•We can show our gratitude to our parents in so many ways...just going out of our way to make them know we appreciate them, and making them comfortable. Show them you support them on a daily basis-be willing to give up your “free time” to do something for them. Invest time in your relationship with them and show you care.
•Prayer is a wonderful way to support and bless our parents.
•Fathers are our protectors and authority. We should show them our gratefulness for that. We can be available to them to help out with the things that they could use our help and/or support. Take pride in being your father’s ambassador and daughter! Talk of him with admiration and honor-don’t speak of him as if he is an annoying little brother. He carries such a big responsibility being the leader of a family. Pray for him often.
• Our mothers can use our support as they follow their husband and serve him. Not always is there time for them to do all this! Caring for a houseful of children and schooling them and cooking for them and just existing is time-consuming. We can be their right hand and help with the household jobs. In this way we are helping to free their time to serve their husband more and also giving them a break so they can be refreshed! When we practice submissiveness to our father and serving our mothers, we are not only honoring them, but also preparing ourselves to be keepers-at-home (Lord willing) in the future. This preparation will make the transition easier to having our own household and serving a husband.
•When we speak of or refer to our parents, our tone of voice and actions show how we think of our parents, as I mentioned earlier. They are our authorities and we should honor them for this. Praise them and refer to them as an authority we appreciate. I want others to know by my speech that my parents are the best. We are their ambassadors; act in a way of which they would be proud.
•Serving our parents does not nessesarily mean we are honoring them, because we can serve with a bad attitude or wrong motives. Our attitude must be honoring to them.

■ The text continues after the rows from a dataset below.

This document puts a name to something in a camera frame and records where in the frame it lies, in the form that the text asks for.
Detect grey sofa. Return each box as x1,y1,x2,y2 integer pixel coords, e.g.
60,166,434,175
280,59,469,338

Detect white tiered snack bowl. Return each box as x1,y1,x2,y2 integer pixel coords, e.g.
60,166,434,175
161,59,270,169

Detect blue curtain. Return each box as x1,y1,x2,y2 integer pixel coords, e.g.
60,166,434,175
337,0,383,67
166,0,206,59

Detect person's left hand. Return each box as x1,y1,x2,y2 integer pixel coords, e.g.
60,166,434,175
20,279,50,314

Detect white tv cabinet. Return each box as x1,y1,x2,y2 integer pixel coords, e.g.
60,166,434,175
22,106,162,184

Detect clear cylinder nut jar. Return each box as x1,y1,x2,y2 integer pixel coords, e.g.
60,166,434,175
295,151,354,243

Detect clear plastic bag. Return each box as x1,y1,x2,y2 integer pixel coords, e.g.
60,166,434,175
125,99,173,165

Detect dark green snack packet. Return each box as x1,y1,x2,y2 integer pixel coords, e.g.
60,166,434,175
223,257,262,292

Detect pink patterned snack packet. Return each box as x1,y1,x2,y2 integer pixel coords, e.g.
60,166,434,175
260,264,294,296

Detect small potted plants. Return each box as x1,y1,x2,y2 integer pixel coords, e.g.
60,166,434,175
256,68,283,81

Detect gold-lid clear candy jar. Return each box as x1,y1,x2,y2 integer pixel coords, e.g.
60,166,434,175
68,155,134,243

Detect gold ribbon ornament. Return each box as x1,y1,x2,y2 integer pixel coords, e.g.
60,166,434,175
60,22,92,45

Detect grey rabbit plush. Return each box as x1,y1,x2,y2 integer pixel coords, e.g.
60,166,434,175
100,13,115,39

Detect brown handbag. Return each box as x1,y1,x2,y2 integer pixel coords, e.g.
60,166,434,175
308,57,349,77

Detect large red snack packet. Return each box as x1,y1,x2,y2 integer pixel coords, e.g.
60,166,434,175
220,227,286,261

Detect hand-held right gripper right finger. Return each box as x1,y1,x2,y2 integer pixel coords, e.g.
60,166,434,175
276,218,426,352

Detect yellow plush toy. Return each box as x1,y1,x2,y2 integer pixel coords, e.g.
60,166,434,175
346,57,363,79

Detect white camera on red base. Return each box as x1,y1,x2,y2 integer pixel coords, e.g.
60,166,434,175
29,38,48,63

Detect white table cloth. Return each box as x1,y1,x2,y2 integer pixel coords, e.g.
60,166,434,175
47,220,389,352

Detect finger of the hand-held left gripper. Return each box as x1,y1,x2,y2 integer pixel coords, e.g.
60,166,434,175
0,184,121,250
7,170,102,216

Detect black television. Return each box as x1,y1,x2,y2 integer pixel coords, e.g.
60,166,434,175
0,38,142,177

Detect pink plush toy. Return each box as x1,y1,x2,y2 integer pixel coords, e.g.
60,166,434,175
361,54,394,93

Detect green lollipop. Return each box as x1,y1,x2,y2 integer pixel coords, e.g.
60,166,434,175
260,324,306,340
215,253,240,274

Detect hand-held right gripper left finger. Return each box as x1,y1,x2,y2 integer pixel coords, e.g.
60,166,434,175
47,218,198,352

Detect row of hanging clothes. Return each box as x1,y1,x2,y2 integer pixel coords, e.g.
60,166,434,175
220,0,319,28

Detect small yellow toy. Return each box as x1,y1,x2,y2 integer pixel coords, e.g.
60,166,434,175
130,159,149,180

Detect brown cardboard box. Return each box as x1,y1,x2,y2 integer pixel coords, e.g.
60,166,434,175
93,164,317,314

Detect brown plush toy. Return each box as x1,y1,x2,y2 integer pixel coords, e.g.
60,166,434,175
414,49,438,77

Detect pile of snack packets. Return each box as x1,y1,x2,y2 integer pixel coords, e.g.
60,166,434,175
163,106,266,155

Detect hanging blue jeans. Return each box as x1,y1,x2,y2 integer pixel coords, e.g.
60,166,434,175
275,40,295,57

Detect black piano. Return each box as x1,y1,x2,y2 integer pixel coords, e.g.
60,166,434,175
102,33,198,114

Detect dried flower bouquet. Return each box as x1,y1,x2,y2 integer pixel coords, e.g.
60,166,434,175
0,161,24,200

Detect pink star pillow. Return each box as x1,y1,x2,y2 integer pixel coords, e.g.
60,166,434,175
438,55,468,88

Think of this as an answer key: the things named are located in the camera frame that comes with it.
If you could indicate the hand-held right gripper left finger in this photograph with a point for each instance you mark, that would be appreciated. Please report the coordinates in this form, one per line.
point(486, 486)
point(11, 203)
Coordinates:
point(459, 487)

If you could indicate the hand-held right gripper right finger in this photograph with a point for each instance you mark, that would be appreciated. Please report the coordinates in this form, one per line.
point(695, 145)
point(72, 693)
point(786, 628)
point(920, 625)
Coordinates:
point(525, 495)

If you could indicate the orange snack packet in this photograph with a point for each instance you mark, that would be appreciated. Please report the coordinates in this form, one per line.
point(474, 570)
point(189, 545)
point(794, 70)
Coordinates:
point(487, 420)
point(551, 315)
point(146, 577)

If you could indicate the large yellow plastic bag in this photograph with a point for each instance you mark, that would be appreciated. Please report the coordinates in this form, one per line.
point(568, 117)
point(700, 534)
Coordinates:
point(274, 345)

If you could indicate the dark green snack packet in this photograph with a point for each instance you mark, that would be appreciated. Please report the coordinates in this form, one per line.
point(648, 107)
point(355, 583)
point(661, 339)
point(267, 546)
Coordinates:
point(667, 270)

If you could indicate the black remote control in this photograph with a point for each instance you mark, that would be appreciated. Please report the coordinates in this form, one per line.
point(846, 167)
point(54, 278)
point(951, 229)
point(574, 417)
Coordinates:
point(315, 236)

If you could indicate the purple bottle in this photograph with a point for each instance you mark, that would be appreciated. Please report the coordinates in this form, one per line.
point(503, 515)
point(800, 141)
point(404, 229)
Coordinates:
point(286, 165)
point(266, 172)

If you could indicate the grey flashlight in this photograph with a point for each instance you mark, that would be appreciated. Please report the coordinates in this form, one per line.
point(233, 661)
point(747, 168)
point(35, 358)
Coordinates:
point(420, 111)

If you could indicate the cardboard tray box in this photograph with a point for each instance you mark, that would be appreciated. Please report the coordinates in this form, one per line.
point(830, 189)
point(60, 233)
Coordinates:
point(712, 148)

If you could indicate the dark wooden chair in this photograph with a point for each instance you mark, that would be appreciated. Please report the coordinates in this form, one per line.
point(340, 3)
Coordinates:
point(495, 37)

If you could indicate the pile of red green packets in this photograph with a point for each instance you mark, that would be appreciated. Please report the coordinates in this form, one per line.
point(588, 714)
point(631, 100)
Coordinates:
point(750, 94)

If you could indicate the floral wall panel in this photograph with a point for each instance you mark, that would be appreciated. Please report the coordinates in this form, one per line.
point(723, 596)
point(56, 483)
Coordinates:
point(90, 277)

•This applies in our daily association with our parents also. “Let them learn first to shew piety at home, and to requite their parents: for that is good and acceptable before God.”2 Such a difficult subject! Our home life is the most important area to work on. We need to treat our parents in our words not only to others but everyday-all the time-with love and admiration. When their back is turned, do not disregard what they have said-especially around your siblings! It breeds rebellion and hard feelings. This reminds me of a particular time when one of my siblings mis-repeated something he said Mom had said. I foolishly replied, “That’s crazy!” A few days later, I realized how much that had had an impact, not only to my sibling, but also Mom. She heard what I’d said and later noted something about me calling her crazy. It had hurt our relationship and had given her hard feelings towards me, because I was talking behind her back. I didn’t mean to criticize her, but that is exactly what I did and it had bad consequences! I need to be very careful to be respectful.